-Re: tokenizer for text
Baoqiang Cao 2012-05-18, 14:56
In addition. You could try to increase the word occurance thresholds
in -s and -md options.
On Fri, May 18, 2012 at 9:41 AM, John Conwell <[EMAIL PROTECTED]> wrote:
> What do you have in mind as far as a different tokenizer? Are you doing
> stopword filtering? Maybe look at the stopword list and see if there are
> other noise words you wish to add. If you are using Lucene to filter
> stopwords, its stopword list if pretty small(20 or so words). Stemming is
> another method often used to reduce your feature space. You could look
> at lemmatization instead of stemming. It wont reduce the feature space as
> much, but could help in normalizing different terms with the same lemme.
> You can put together your own lucene analyzer with whatever lucene filter
> pipeline you want into SparseVectorsFromSequenceFiles in order to replace
> the stock tokenizer.
> On Fri, May 18, 2012 at 7:15 AM, Jiaan Zeng <[EMAIL PROTECTED]> wrote:
>> Hi List,
>> I am trying to use Mahout to do cluster on text. The problem is after
>> running the procedure SparseVectorsFromSequenceFiles, the dimension of
>> tf-idf vector is too high (about 50K) and it increases as the number
>> of document increases.
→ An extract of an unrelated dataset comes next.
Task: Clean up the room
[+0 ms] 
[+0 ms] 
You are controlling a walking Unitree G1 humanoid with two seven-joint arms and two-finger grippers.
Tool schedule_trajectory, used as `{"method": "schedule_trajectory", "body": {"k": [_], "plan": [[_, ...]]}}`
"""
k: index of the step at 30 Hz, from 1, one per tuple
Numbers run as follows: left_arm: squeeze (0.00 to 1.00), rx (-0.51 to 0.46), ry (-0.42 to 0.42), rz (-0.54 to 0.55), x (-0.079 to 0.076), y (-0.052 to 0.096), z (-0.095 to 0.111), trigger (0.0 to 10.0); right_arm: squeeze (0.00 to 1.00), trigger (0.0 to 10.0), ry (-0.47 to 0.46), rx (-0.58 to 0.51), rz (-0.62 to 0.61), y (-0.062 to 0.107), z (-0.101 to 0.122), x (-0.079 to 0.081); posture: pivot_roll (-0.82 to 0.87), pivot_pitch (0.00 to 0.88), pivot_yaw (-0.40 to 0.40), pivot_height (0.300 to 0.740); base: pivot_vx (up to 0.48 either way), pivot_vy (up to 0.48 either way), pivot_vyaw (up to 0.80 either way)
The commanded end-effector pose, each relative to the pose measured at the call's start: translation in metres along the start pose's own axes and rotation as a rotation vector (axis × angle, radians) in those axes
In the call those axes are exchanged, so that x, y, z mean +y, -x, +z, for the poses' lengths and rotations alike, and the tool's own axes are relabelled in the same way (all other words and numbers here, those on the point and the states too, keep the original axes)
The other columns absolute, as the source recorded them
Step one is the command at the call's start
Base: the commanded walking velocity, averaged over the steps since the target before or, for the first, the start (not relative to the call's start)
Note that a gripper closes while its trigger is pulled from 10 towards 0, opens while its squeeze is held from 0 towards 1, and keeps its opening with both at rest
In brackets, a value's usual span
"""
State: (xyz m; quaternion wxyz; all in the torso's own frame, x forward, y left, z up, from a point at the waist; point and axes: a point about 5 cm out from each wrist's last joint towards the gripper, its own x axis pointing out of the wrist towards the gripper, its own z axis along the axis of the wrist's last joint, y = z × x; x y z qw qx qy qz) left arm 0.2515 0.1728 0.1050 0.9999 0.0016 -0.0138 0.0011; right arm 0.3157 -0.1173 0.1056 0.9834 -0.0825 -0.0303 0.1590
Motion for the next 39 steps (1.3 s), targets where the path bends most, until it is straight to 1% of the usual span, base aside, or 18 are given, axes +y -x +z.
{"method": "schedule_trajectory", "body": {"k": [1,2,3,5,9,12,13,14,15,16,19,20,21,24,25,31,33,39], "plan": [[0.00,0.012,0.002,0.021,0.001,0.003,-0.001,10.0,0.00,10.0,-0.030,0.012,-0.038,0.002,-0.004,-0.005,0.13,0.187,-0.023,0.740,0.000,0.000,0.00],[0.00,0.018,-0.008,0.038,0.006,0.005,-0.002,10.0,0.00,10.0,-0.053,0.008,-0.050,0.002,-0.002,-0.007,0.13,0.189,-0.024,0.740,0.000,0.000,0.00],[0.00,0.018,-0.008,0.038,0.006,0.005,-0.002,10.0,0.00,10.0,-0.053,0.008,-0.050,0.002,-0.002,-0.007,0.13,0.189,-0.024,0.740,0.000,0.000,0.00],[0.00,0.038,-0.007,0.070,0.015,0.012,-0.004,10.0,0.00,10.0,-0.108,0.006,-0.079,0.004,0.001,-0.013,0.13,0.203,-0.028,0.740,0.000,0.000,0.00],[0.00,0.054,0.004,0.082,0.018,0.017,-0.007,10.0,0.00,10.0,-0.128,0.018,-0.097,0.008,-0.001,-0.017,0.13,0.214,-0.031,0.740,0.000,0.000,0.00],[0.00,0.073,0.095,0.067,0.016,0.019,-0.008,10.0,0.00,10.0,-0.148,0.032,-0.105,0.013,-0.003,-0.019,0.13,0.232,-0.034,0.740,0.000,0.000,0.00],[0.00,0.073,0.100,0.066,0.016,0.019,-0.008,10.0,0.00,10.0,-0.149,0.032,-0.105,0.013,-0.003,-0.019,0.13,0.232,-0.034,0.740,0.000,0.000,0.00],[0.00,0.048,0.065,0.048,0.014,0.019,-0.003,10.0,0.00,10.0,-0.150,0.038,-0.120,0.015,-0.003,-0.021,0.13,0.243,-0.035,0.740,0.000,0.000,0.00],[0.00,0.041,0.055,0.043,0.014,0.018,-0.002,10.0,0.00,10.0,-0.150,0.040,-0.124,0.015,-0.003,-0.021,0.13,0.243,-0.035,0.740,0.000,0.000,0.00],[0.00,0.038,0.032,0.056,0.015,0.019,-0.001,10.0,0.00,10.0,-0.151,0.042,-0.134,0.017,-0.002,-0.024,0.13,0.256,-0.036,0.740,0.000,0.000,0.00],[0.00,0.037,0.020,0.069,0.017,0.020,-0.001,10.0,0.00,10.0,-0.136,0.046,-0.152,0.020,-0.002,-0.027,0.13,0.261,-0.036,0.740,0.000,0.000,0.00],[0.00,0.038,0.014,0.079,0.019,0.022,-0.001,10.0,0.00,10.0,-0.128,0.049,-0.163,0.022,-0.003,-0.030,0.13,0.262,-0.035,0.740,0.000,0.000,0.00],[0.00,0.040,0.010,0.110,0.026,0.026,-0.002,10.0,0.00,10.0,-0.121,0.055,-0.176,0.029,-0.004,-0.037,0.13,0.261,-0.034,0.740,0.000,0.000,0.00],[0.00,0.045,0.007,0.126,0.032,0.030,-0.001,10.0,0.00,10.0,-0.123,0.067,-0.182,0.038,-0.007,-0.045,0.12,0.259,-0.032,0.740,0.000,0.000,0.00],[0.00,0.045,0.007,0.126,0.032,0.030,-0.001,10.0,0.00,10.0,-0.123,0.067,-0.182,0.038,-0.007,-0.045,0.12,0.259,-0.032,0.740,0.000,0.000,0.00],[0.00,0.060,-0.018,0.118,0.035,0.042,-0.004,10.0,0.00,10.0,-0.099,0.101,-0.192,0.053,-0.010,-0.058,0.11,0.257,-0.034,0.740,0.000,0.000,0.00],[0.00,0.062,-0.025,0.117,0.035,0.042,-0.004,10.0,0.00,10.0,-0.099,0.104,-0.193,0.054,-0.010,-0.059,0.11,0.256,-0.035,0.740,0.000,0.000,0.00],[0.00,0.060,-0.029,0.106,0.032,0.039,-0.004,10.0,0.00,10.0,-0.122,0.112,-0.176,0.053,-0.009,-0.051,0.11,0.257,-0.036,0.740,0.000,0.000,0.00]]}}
I think there are two ways to handle that. One
>> is to use dimension reduction. The other one is to used a better
>> tokenizer which should be the better option.
>> My questions are
>> 1) how can I change the default tokenizer? or where can I find a new one?
>> 2) Is there a third option for me to deal with the number of dimension?
>> Thanks a lot.
> John C